[YOUR TASK] Using the listing below, set down each line from the line containing "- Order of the" through the line containing "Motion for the", both ends included, exactly and with nothing added.

[SUPPLIED INFORMATION]
┄┄┄┄┄┄┄┄┄┄

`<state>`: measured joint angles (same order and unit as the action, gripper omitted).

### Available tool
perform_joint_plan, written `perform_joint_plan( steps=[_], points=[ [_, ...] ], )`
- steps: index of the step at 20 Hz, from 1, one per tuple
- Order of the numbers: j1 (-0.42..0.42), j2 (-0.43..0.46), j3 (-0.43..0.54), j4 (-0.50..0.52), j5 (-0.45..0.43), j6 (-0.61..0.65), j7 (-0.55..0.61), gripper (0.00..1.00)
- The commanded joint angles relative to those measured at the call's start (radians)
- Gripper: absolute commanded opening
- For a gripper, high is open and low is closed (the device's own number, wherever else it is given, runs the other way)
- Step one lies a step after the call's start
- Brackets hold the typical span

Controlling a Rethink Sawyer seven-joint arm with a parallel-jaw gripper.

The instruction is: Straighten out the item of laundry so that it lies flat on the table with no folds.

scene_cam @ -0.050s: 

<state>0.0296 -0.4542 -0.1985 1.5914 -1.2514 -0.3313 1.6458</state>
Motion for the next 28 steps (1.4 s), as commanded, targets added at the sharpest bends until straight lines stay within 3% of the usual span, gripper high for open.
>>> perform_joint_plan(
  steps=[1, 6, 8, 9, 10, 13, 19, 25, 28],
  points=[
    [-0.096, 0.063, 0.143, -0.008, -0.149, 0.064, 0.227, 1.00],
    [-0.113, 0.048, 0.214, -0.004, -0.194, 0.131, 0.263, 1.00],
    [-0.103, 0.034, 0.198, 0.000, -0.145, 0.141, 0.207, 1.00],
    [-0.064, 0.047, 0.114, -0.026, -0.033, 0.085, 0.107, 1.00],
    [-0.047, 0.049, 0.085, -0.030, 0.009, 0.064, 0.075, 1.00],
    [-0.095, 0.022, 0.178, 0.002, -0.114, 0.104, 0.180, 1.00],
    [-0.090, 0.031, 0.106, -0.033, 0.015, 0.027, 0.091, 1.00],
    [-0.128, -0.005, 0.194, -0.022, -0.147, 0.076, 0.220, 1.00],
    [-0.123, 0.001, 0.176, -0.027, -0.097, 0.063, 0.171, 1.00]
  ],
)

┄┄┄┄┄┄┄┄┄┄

[ANSWER SECTION]
- Order of the numbers: j1 (-0.42..0.42), j2 (-0.43..0.46), j3 (-0.43..0.54), j4 (-0.50..0.52), j5 (-0.45..0.43), j6 (-0.61..0.65), j7 (-0.55..0.61), gripper (0.00..1.00)
- The commanded joint angles relative to those measured at the call's start (radians)
- Gripper: absolute commanded opening
- For a gripper, high is open and low is closed (the device's own number, wherever else it is given, runs the other way)
- Step one lies a step after the call's start
- Brackets hold the typical span

Controlling a Rethink Sawyer seven-joint arm with a parallel-jaw gripper.

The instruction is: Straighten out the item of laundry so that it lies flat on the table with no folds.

scene_cam @ -0.050s: 

<state>0.0296 -0.4542 -0.1985 1.5914 -1.2514 -0.3313 1.6458</state>
Motion for the next 28 steps (1.4 s), as commanded, targets added at the sharpest bends until straight lines stay within 3% of the usual span, gripper high for open.

Work on the answer has been completed.